Für Gärverzögerung, Gärunterbrechung und Langzeitführung eignen sich die Brötchenbackmittel „Schapfen Malzkristall“, „Schapfen Malzprofi kühl“ und „Schapfen Kühlback“. Gerade mit Blick auf eine gute Endgartoleranz ist eine Stehzeit der Teiglinge im Plus-Grad-Bereich je nach Temperaturverlauf von 4 bis 36 Stunden garantiert. Durch die lange Gare enthält das Brötchen eine deutliche Aromasteigerung. Neben mehr Verfahrenssicherheit und sehr gutem Geschmack können bei den Verfahren der Langzeitführung auch Energiekosten gespart werden.

Marketingeffekt nutzen

Neben der Herstellung von Backmitteln und Backgrundstoffen sehen deren Hersteller schon lange ihre Aufgabe auch darin, den Bäcker beim Verkauf zu unterstützen.
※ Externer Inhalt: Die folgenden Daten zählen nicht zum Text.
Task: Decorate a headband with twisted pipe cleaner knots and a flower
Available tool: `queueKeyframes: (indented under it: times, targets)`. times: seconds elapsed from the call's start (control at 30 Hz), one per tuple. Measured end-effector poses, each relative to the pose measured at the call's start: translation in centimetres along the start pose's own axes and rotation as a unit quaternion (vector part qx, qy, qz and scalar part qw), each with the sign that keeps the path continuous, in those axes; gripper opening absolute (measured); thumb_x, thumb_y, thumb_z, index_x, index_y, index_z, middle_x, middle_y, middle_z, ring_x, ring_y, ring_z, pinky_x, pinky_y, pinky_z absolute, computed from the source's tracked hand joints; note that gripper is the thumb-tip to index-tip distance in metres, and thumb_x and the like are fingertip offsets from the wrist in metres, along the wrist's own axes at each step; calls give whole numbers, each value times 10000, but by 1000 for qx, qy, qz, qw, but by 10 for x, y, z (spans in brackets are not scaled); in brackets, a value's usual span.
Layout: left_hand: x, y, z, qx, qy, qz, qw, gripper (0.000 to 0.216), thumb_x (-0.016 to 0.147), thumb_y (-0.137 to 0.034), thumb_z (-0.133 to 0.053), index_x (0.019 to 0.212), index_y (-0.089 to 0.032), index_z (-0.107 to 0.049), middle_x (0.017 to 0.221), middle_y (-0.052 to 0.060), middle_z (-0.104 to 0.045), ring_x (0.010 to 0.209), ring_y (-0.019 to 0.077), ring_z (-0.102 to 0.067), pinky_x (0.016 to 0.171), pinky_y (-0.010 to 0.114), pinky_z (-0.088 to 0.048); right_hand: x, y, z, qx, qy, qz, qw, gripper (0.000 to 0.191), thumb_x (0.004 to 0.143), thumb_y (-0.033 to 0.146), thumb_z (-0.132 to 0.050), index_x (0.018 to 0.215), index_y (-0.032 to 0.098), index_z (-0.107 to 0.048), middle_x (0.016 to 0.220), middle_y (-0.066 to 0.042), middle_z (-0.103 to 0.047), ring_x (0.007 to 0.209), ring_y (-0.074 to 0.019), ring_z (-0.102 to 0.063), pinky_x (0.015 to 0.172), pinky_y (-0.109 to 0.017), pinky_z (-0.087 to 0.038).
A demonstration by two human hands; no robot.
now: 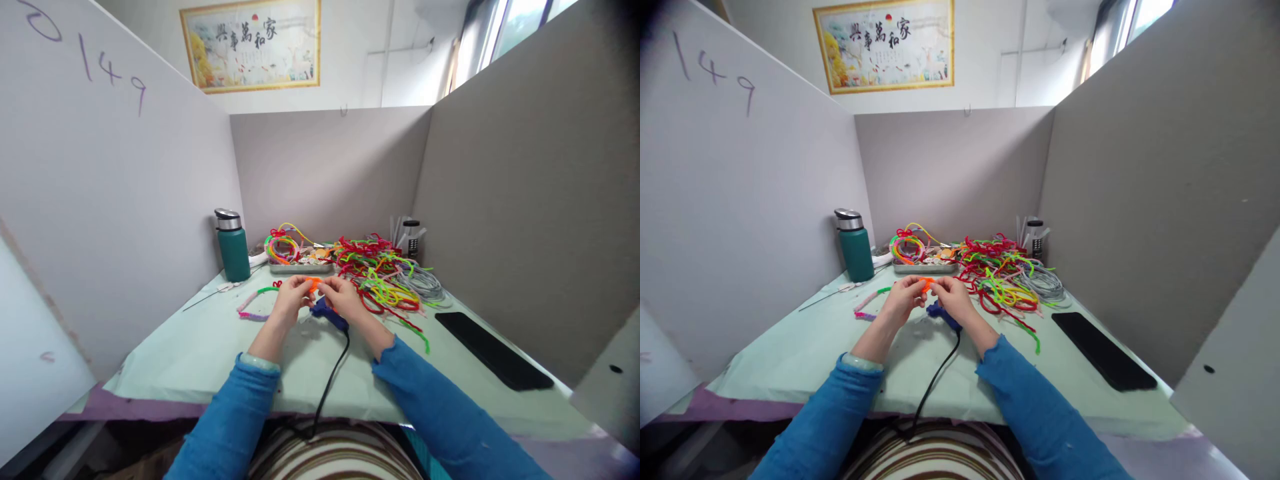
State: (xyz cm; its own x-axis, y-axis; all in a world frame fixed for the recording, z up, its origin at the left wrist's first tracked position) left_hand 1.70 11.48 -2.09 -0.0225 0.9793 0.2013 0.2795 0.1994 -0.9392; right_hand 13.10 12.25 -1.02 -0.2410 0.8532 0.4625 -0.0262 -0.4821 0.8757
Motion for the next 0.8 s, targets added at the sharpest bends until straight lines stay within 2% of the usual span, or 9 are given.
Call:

Es wird versucht, Markengebäcke zu entwickeln und diese beim Endverbraucher bekannt zu machen. Erfolgreichstes Beispiel in Europa ist der Kornspitz. Die Idee aus dem Hause Backaldrin ist zum bekanntesten Markengebäck Europas geworden. Davon profitiert der Bäcker und natürlich auch der Hersteller der Mischung.

Riwo hat kurz vor der Fußball-WM die „Deutschlandkruste“ auf dem Markt gebracht. Denkbar war diese Namensgebung vor allem durch den entspannteren Umgang, den man seit einiger Zeit wieder mit der Freude am eigenen Land pflegt. Dass die Anzahl der Zutaten der Anzahl der deutschen Bundesländer entspricht, wurde in der Folge von Riwo entsprechend verwertet. Bereits zur ersten Produktpräsentation wartete man mit drei Banderolen auf, die drei Bundesländer vorstellte.

Auch die restlichen Länder kommen jetzt zum Zuge. Ab August 2010 werden 16 Rezepte präsentiert, die die kulinarischen Vorlieben der jeweiligen Region mit dem Geschmack der Deutschlandkruste als Brotaufstrich, Dip oder Belag hervorragend kombinieren.